Les villes et les pigeons, une histoire les lie. Quand il fait beau, traquer les pigeons dans la ville permet de jolies balades. Les places offrent ces espaces où les volatiles picorent les miettes tombées des cornets de glace. Ils dansent, les oiseaux, un tango, indifférents aux passants. Un pas de deux, de trois, sur les pavés, sous les frondaisons.

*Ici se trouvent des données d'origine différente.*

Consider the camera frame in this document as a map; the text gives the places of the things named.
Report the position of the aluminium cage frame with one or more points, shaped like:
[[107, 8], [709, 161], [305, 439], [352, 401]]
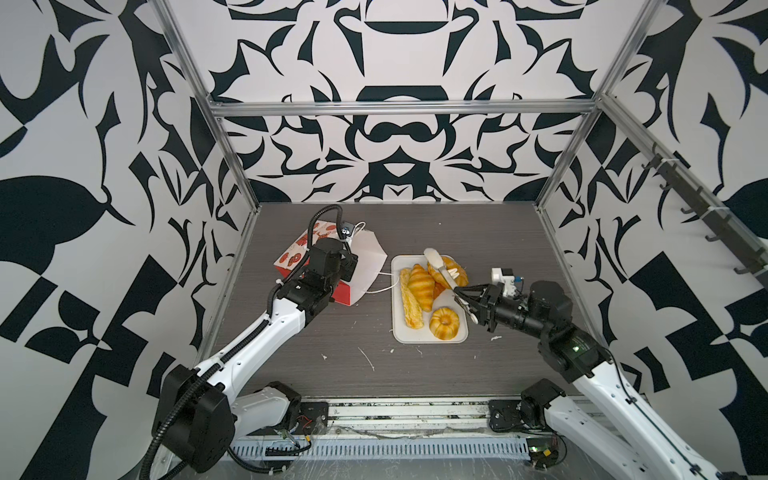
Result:
[[602, 103]]

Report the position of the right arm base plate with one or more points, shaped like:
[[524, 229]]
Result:
[[507, 416]]

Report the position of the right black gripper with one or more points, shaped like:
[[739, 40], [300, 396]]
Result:
[[490, 304]]

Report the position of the white rectangular tray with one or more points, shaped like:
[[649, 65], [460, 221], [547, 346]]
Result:
[[423, 336]]

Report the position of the round fluted yellow bun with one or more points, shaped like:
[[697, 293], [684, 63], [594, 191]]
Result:
[[445, 324]]

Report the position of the white slotted cable duct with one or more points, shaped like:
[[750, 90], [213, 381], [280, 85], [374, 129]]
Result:
[[326, 449]]

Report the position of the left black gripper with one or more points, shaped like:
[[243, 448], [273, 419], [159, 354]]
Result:
[[349, 264]]

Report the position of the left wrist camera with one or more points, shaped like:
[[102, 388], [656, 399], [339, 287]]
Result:
[[346, 230]]

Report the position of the golden ring shaped bread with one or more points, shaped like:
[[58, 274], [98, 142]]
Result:
[[456, 271]]

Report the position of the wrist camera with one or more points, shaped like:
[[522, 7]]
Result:
[[346, 230], [511, 285]]

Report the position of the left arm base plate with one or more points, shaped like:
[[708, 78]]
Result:
[[306, 418]]

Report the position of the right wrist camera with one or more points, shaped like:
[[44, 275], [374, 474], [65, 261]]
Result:
[[511, 285]]

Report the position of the long yellow fake bread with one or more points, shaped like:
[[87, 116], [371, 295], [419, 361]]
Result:
[[412, 310]]

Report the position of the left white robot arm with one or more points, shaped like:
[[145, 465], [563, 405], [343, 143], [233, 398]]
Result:
[[201, 410]]

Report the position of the grey wall hook rack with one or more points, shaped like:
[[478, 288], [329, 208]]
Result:
[[701, 204]]

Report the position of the small electronics board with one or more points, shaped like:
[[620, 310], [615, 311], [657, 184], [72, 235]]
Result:
[[546, 452]]

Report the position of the orange fake croissant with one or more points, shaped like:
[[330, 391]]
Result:
[[438, 289]]

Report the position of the red white paper bag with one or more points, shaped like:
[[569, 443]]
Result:
[[371, 258]]

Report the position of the golden fake croissant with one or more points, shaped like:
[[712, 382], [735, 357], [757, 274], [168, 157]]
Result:
[[421, 284]]

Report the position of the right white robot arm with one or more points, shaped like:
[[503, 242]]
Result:
[[641, 445]]

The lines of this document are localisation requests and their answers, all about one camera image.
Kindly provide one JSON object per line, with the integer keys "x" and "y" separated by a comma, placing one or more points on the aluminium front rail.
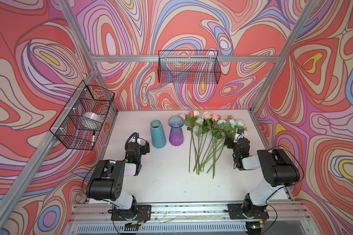
{"x": 196, "y": 212}

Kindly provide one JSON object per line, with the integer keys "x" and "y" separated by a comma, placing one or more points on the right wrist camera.
{"x": 240, "y": 131}

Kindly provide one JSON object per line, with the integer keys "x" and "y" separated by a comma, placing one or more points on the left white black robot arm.
{"x": 107, "y": 180}

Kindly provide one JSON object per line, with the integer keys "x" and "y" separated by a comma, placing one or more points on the teal peony flower stem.
{"x": 220, "y": 149}

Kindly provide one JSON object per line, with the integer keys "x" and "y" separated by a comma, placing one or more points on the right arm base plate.
{"x": 247, "y": 211}

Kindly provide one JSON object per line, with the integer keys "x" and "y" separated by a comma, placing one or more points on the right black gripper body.
{"x": 234, "y": 144}

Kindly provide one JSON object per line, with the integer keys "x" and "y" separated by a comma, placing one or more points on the small white pink rose spray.
{"x": 190, "y": 121}

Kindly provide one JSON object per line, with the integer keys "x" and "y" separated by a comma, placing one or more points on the silver tape roll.
{"x": 93, "y": 116}

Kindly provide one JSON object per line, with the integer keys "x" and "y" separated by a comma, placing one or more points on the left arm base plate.
{"x": 139, "y": 213}

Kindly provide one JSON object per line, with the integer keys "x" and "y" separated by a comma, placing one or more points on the black wire basket left wall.
{"x": 75, "y": 131}

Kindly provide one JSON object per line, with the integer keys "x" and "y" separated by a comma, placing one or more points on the teal ceramic cylinder vase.
{"x": 157, "y": 134}

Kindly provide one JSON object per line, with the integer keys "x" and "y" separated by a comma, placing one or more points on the black wire basket wall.
{"x": 75, "y": 131}
{"x": 189, "y": 66}

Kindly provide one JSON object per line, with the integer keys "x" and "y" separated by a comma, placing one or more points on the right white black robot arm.
{"x": 277, "y": 169}

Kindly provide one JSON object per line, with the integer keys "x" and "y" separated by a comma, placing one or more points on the white blue rose stem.
{"x": 223, "y": 147}

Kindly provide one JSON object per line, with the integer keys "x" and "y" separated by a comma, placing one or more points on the black wire basket back wall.
{"x": 189, "y": 66}

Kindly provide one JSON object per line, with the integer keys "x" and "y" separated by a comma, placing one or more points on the purple blue glass vase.
{"x": 176, "y": 124}

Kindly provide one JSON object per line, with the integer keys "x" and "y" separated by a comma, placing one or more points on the pink rosebud spray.
{"x": 215, "y": 126}

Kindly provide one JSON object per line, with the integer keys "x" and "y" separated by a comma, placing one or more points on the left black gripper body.
{"x": 143, "y": 147}

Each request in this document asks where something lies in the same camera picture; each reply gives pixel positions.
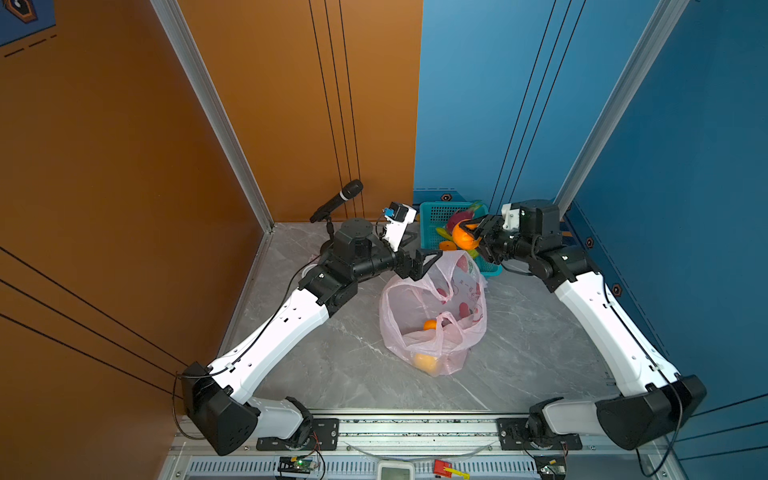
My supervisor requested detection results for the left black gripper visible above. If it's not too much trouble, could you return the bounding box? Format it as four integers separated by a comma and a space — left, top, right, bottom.
349, 230, 440, 286

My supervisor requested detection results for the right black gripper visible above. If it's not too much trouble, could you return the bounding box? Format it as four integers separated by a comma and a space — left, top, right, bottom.
459, 214, 538, 266

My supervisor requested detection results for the pink dragon fruit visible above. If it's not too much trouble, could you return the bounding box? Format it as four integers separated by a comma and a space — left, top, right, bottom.
445, 202, 485, 234

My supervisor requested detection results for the pink plastic bag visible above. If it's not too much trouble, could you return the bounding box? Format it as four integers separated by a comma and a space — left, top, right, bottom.
379, 251, 488, 377

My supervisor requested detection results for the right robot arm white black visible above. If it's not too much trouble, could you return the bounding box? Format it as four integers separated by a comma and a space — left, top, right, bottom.
456, 200, 707, 450

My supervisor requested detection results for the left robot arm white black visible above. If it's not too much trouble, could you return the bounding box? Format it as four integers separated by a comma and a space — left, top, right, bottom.
179, 218, 443, 456

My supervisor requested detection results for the yellow banana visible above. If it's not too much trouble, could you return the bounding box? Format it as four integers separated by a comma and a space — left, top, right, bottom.
435, 227, 452, 240

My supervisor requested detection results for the teal plastic basket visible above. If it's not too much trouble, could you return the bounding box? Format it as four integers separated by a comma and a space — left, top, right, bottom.
419, 201, 488, 250

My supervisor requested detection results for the black microphone on stand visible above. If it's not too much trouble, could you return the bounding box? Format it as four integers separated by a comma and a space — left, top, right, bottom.
309, 179, 364, 240

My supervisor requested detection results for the red yellow button box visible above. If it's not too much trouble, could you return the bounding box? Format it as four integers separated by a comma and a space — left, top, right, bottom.
433, 460, 470, 480

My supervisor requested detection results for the white display device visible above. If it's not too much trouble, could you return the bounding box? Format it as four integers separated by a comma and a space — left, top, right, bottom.
376, 460, 415, 480

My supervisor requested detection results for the green circuit board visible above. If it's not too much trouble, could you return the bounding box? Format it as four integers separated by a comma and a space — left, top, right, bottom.
276, 456, 319, 479

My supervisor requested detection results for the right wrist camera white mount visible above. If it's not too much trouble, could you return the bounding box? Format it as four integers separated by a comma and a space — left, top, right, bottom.
501, 203, 521, 232

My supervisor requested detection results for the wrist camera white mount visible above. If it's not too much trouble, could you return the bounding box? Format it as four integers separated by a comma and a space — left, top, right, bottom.
383, 202, 417, 252
501, 203, 521, 232

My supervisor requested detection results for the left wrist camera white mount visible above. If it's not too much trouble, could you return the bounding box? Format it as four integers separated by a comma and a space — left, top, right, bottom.
383, 202, 417, 252

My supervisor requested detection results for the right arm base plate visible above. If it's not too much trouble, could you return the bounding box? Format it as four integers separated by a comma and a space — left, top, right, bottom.
495, 417, 583, 453

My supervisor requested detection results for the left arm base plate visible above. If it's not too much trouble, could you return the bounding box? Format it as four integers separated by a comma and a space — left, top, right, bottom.
256, 417, 340, 452

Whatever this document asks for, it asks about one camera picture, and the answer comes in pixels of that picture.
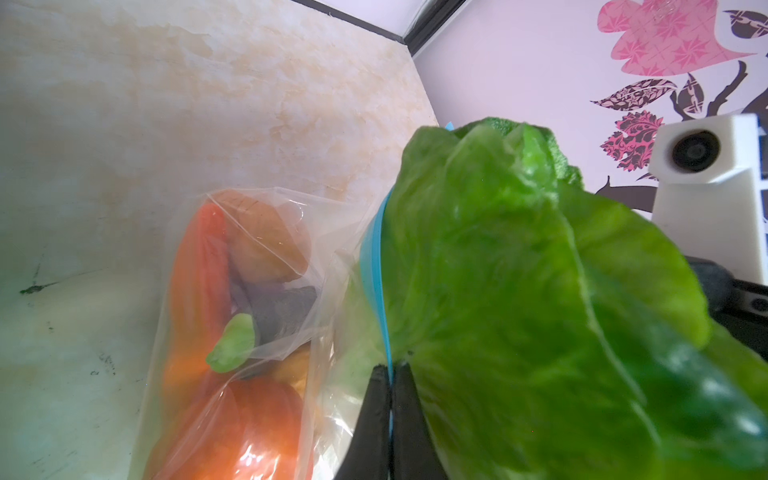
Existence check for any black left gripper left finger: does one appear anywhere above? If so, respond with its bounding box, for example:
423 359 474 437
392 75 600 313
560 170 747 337
334 365 392 480

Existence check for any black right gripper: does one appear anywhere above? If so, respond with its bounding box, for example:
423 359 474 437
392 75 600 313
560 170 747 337
686 256 767 360

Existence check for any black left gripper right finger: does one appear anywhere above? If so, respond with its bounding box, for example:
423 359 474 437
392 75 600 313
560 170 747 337
391 363 447 480

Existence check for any clear zip top bag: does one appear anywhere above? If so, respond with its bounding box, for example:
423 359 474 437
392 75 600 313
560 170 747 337
128 122 457 480

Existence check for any green cabbage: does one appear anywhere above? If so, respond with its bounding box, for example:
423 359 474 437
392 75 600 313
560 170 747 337
413 118 767 479

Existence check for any orange carrot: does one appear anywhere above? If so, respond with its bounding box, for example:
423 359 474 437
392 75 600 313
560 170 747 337
163 202 230 394

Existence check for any purple onion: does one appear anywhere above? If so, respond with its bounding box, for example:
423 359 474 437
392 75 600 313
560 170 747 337
230 283 317 359

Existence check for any green chili pepper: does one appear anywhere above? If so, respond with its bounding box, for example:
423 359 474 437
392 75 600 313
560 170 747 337
206 313 260 374

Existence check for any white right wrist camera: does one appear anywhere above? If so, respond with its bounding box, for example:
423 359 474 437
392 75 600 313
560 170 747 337
649 113 767 284

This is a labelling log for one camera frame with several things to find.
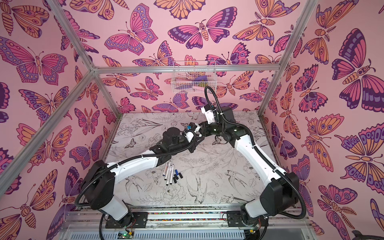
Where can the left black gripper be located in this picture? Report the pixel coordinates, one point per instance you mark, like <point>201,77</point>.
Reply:
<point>192,146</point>

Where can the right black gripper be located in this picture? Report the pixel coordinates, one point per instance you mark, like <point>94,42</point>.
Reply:
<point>205,128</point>

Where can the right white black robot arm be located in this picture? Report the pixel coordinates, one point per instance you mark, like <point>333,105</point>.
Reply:
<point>281,194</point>

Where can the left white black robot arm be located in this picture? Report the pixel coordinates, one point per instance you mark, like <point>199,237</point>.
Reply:
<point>97,191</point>

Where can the white pen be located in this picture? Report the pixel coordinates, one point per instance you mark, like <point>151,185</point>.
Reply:
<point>168,173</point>
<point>171,175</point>
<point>166,169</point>

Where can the green circuit board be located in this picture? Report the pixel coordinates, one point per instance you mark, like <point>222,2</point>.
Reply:
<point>125,235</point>

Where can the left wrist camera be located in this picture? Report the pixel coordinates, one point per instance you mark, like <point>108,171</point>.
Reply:
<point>192,132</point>

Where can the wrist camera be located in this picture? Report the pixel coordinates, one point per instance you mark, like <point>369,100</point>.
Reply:
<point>210,113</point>
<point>192,132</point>

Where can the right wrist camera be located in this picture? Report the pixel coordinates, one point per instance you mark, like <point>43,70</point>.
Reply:
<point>210,113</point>

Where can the white wire basket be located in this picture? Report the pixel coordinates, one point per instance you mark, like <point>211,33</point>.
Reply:
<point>193,76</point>

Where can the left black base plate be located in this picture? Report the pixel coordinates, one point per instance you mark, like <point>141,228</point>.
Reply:
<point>135,220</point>

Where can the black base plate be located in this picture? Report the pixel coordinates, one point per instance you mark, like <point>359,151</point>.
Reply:
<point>135,220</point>
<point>238,219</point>

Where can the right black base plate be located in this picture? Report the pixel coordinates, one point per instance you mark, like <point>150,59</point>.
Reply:
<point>238,219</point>

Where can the white slotted cable duct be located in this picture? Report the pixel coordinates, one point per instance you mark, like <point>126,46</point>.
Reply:
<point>182,235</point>

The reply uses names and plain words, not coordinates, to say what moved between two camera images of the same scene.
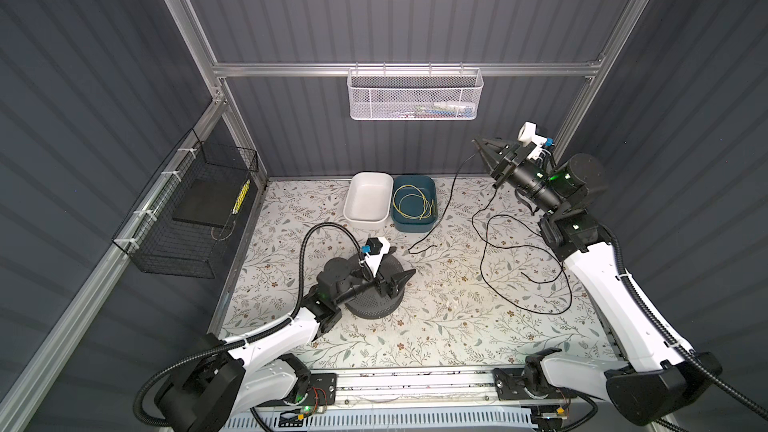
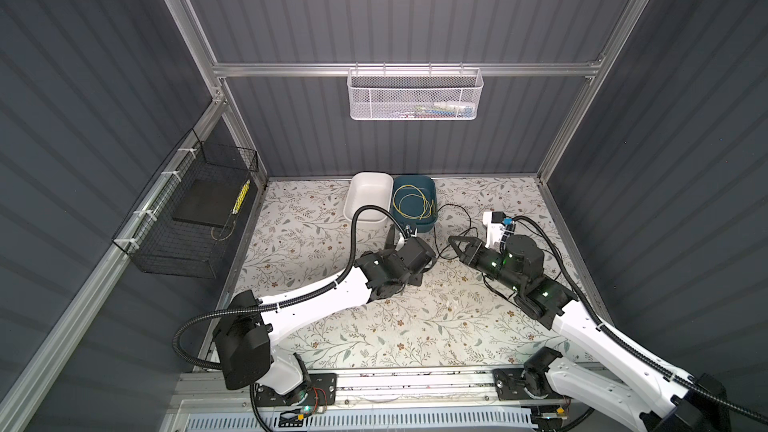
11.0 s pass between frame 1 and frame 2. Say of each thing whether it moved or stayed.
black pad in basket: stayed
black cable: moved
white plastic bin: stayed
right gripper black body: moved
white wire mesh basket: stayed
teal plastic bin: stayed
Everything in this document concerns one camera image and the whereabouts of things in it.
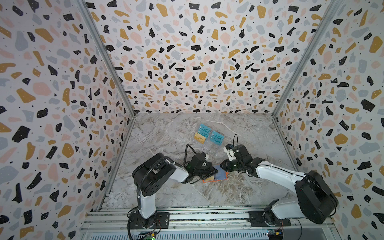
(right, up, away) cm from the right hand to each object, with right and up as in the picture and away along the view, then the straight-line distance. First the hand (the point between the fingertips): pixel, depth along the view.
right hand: (221, 162), depth 87 cm
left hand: (+1, -4, -1) cm, 4 cm away
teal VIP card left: (-10, +18, +14) cm, 25 cm away
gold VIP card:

L'étrange étrangère aime à contempler les pigeons, leur œil rond, rougeoyant. Elle envie leur vol qui leur permet de planer au-dessus des cheminées. Ils se posent à un rebord et espionnent, à travers les voilages, la vie de ceux qui habitent la ville. Il y a sans doute des enfants qui jouent, des vieillards qui s'assoupissent dans un fauteuil avachi. Et puis il y a ceux qui s'aiment, dans l'après-midi du printemps, alors que le chèvrefeuille exhale son odeur sucrée.
La vie, la vraie vie, c'est d'aimer. Alors, en regardant danser les pigeons, la chorégraphie d'un alerte tango, l'étrange étrangère sent son cœur palpiter. Une pensée, pour un homme chéri, sautille, entrelace les entrechats des oiseaux messagers.